Without changing anything, set down every line shown below.

§

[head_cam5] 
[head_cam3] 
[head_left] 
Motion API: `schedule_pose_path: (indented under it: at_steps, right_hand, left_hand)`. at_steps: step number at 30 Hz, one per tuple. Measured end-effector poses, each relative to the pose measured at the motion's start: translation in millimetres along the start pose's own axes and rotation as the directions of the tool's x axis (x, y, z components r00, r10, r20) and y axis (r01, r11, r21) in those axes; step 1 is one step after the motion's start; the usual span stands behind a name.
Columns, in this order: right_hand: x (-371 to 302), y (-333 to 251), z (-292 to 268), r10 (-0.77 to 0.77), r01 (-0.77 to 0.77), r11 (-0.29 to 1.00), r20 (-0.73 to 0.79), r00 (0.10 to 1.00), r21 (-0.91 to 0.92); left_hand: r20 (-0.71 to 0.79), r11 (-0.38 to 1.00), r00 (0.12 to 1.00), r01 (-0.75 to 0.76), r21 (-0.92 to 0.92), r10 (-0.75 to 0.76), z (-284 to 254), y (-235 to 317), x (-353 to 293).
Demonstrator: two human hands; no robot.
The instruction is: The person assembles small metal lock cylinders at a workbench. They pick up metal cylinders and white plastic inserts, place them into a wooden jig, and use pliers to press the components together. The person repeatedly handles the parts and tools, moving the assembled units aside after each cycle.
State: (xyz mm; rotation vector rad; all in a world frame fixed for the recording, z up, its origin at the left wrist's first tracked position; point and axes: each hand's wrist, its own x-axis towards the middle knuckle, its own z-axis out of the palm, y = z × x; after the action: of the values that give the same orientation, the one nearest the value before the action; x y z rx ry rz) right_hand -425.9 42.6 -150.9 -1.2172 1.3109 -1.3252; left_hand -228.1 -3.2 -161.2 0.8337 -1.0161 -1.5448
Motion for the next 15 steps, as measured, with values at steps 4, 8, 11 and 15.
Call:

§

Exercise result:
[head_cam5] 
[head_cam3] 
[head_left] 
Motion API: `schedule_pose_path: (indented under it: at_steps, right_hand, left_hand)`. at_steps: step number at 30 Hz, one per tuple. Measured end-effector poses, each relative to the pose measured at the motion's start: translation in millimetres along the start pose's own axes and rotation as the directions of the tool's x axis (x, y, z components r00, r10, r20) and y axis (r01, r11, r21) in those axes; step 1 is one step after the motion's start; the usual span stands behind a name.
Columns, in this order: right_hand: x (-371 to 302), y (-333 to 251), z (-292 to 268), r10 (-0.77 to 0.77), r01 (-0.77 to 0.77), r11 (-0.29 to 1.00), r20 (-0.73 to 0.79), r00 (0.10 to 1.00), r21 (-0.91 to 0.92); left_hand: r20 (-0.71 to 0.79), r11 (-0.38 to 1.00), r00 (0.12 to 1.00), r01 (-0.75 to 0.76), r21 (-0.92 to 0.92), r10 (-0.75 to 0.76), z (-284 to 254), y (-235 to 317), x (-353 to 293).
Demonstrator: two human hands; no robot.
The instruction is: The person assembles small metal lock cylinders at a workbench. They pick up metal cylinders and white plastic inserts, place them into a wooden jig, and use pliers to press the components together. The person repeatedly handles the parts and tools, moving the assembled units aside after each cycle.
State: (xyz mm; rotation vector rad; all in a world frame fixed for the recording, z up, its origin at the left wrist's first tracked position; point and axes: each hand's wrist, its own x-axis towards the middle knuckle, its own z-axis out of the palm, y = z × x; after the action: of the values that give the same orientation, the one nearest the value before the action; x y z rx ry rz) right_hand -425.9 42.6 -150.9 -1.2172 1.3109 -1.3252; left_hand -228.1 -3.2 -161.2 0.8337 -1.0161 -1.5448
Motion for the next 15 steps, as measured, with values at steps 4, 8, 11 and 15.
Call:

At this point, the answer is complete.